Tesla is a cautionary tale, but we're gonna do it anyway. Far easier to keep a ridiculous valuation when rates are at, or near, zero than when they're at 4 or 5%.
Here's how NVIDIA's stacking up.
None of this is a negative reflection of NVIDIA as a company. It's more a perspective on there being very little risk premium in the price if things don't not pan out as perfectly as planned.
One chart that caught my eye is this assumption of sequential data centre revenue growth from Wells Fargo 👇
Lovely extrapolation, might turn out to be right. Just looks a little too... perfect.
So, that's our expensive short leg of the trade... What can we find that's too cheap... Unloved and undervalued.
The Veteran screened for some candidates and came back with IBM. I was underwhelmed. Plus it's (kind of) tech as well.
Three more names came out of the hat...
- Valero (Petroleum Refiner)
- Pulte (US Housebuilder)
- Mosaic (Fertiliser/Chemicals)
Mosaic jumped off the page. A fertilizer & chemicals business. The company saw revenues grow drastically on the back of the Ukraine invasion. 👇
Financials breakdown 👇
In the current context of increasing sanctions and 'friendshoring', could Mosaic pinch market share permanently from Russia & Belarus?
Barclays aren't really fans....
JP Morgan highlight the risks 👇
Additional DAP production is likely to enter the market from Saudi Arabia and Morocco over the next few years. This capacity could lead the phosphate market into conditions of oversupply, reducing product prices and volume for Mosaic and leading to a lower share price.

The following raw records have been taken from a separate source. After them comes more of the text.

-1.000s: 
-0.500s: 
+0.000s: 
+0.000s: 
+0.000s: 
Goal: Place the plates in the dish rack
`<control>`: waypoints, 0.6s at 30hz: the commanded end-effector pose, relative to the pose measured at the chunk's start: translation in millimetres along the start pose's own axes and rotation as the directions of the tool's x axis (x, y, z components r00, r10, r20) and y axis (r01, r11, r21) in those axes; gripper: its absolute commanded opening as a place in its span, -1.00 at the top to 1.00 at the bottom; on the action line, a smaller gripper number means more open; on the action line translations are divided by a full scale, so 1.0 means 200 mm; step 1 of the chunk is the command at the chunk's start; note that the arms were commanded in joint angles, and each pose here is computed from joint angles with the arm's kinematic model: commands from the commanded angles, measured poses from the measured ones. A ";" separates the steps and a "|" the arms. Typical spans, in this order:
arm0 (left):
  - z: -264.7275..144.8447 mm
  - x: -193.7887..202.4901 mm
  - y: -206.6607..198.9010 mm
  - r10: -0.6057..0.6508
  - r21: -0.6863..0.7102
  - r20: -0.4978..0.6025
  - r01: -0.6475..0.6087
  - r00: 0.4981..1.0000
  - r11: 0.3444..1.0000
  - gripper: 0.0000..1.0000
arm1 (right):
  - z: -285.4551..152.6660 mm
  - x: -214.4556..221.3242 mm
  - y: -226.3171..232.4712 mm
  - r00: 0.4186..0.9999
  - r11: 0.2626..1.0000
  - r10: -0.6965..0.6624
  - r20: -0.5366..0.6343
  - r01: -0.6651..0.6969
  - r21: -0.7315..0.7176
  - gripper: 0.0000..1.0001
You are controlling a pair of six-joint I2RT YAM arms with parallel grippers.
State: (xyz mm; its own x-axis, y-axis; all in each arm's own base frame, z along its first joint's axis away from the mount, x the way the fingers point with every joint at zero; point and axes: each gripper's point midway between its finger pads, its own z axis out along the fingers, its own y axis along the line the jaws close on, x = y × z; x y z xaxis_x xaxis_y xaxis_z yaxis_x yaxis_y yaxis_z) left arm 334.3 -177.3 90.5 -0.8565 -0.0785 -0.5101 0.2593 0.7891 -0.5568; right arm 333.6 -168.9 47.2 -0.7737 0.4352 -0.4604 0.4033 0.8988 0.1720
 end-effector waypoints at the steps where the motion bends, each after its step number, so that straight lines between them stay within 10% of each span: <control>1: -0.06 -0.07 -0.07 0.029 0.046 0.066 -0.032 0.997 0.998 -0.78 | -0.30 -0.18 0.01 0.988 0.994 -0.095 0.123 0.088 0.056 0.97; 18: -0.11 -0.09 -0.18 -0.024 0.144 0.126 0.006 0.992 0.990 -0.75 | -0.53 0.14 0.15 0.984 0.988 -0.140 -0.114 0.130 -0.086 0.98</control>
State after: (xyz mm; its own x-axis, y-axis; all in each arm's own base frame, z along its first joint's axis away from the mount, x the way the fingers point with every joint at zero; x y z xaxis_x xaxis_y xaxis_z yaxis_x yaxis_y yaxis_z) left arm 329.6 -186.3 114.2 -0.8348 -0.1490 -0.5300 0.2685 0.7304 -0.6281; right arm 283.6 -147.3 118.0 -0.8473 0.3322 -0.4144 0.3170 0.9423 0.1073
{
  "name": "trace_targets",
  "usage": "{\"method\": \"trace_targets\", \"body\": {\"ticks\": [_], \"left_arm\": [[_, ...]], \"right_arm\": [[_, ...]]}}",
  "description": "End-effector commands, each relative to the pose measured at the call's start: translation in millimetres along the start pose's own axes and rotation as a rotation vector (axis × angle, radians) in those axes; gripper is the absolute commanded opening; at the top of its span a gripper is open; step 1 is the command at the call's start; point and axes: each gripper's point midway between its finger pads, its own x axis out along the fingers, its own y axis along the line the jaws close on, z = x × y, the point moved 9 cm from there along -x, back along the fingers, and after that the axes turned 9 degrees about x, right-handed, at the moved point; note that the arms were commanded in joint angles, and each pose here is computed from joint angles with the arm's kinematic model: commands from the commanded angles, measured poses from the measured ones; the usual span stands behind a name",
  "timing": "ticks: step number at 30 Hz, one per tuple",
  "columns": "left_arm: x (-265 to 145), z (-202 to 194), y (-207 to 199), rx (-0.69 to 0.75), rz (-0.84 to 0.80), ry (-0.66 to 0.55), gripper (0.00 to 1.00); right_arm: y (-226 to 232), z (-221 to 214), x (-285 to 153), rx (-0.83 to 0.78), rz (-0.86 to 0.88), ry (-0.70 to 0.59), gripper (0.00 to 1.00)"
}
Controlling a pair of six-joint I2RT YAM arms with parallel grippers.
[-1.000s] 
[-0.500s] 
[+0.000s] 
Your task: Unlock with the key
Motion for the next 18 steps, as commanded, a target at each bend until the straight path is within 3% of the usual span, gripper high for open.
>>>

Moreover, meaningful potash capacity could come on stream over the next few years, placing pressure on Mosaic’s potash volumes and prices. Higher phosphate production and exports from China post a COVID-19 world could add pressure to phosphate product prices and volumes for Mosaic and lead to a lower share price.
We're gonna do it anyway.
NVIDIA vs Mosaic
For transparency, we'll take it from the 24th February closing price of each stock (when the idea was born).

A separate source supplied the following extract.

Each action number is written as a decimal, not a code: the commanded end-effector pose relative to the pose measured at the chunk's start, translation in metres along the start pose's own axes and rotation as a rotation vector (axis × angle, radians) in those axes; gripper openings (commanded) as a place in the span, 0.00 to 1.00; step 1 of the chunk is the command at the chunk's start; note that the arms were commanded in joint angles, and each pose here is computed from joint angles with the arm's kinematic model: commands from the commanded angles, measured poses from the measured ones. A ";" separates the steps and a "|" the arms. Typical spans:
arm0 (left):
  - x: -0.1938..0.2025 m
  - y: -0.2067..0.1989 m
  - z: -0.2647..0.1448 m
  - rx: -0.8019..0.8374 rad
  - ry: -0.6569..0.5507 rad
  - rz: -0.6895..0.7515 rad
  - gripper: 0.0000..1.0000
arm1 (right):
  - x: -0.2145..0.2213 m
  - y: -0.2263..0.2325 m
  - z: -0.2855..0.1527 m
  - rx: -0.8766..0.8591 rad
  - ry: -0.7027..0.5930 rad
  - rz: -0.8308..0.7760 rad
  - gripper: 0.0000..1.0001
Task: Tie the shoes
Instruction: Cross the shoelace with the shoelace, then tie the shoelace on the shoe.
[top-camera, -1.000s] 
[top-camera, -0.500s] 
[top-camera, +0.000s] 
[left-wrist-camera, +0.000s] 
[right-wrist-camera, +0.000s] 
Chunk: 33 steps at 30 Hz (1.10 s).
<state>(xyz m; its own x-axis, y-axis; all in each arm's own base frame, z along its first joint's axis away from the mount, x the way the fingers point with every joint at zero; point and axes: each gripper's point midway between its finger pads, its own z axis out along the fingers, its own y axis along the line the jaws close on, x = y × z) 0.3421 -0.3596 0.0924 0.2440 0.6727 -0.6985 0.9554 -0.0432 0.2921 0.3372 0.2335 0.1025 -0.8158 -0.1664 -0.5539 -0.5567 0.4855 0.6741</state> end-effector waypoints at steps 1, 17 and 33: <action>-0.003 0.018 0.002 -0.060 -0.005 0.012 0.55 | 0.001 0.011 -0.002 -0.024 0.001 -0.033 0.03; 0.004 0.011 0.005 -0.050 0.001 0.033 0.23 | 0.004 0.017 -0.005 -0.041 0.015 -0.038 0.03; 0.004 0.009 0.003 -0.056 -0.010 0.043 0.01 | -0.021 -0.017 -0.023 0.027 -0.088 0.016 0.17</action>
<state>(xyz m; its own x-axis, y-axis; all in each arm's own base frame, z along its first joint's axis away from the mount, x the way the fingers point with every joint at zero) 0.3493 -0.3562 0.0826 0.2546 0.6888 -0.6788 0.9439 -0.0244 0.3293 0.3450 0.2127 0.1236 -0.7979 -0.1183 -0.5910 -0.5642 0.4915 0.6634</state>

Obviously this isn't a trade recommendation or financial advice, DYOR etc.
Here it is as a ratio 👇
Let's see where it is in 12/18 months time!

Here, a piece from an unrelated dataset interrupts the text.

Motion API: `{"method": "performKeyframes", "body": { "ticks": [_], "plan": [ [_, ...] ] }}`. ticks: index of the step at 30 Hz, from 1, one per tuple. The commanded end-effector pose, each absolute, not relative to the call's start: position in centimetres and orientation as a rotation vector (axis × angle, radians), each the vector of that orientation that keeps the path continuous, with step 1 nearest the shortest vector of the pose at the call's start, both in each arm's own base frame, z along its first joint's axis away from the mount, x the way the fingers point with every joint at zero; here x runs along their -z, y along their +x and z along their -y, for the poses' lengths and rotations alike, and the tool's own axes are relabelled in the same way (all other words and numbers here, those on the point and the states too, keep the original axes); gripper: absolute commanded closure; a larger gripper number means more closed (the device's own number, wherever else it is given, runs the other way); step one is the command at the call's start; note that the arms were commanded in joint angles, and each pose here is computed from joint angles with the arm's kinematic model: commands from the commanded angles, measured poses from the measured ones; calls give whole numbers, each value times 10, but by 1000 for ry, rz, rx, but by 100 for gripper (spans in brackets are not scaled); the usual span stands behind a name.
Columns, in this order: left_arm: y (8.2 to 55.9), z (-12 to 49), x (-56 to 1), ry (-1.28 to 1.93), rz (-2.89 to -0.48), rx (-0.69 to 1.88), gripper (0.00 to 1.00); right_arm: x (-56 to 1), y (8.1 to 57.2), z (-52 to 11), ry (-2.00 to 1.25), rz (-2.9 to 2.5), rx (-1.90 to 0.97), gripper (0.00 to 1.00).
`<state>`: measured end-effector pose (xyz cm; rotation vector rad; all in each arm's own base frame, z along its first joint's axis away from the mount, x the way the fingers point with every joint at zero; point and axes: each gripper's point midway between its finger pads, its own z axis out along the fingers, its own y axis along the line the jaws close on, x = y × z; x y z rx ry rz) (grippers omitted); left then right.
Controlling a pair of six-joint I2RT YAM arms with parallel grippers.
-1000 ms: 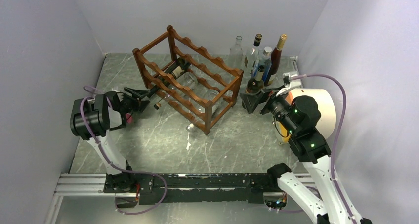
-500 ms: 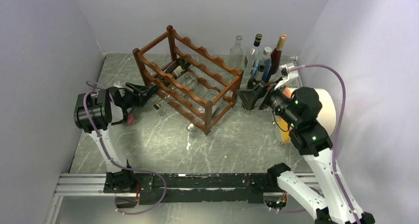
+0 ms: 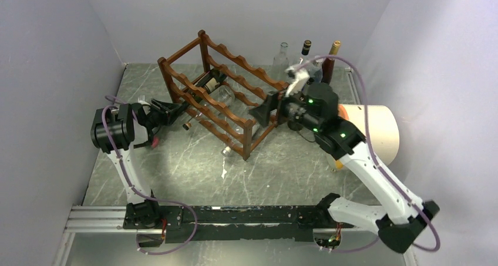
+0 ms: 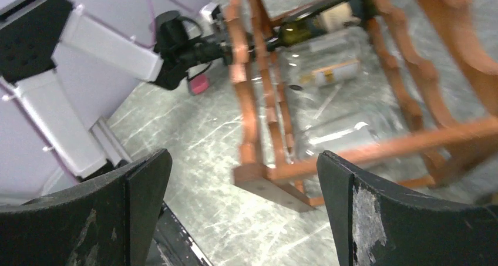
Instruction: Take the wine bottle off the wine rack
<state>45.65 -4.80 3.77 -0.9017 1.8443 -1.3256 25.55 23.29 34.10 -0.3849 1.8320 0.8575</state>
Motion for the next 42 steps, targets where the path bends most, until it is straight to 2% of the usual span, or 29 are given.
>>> {"method": "performKeyframes", "body": {
  "ticks": [1, 3, 8, 12, 16, 24, 27, 30, 33, 42],
  "plan": [
    [457, 53, -47, -821, -1815, 1358, 53, -351, 257, -274, -490, -1813, -705, 0],
    [453, 51, -49, -829, -1791, 1377, 59, -345, 262, -289, -557, -1833, -658, 0],
    [439, 42, -58, -840, -1738, 1402, 84, -325, 287, -315, -700, -1866, -561, 3],
    [423, 33, -64, -849, -1733, 1378, 93, -309, 305, -333, -764, -1883, -519, 8],
    [406, 25, -64, -886, -1731, 1369, 93, -288, 316, -347, -761, -1902, -528, 10],
    [366, 23, -68, -934, -1741, 1390, 93, -254, 332, -350, -716, -1969, -511, 22],
    [353, 22, -69, -958, -1750, 1393, 93, -250, 337, -346, -690, -1980, -518, 29],
    [342, 25, -73, -975, -1736, 1409, 93, -248, 342, -346, -668, -1991, -530, 41],
    [332, 30, -74, -975, -1745, 1412, 93, -241, 344, -349, -660, -2003, -538, 45],
    [306, 29, -78, -966, -1856, 1394, 93, -235, 348, -349, -634, -2018, -528, 49]
  ]
}}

One note to finish. Generally the above approach is horrific. From a trading perspective, buy high, sell higher is a better template 👇
The “52-week high effect” states that stocks with prices close to the 52-week highs have better subsequent returns than stocks with prices far from the 52-week highs. Investors use the 52-week high as an “anchor” against which they value stocks.
When stock prices are near the 52-week high, investors are unwilling to bid the price all the way to the fundamental value. As a result, investors under-react when stock prices approach the 52-week high, and this creates a 52-week high effect.
Academic research backing that up 👇
We find that the 52-week high effect (George and Hwang, 2004) cannot be explained by risk factors. Instead, it is more consistent with investor underreaction caused by anchoring bias: the presumably more sophisticated institutional investors suffer less from this bias and buy (sell) stocks close to (far from) their 52-week highs.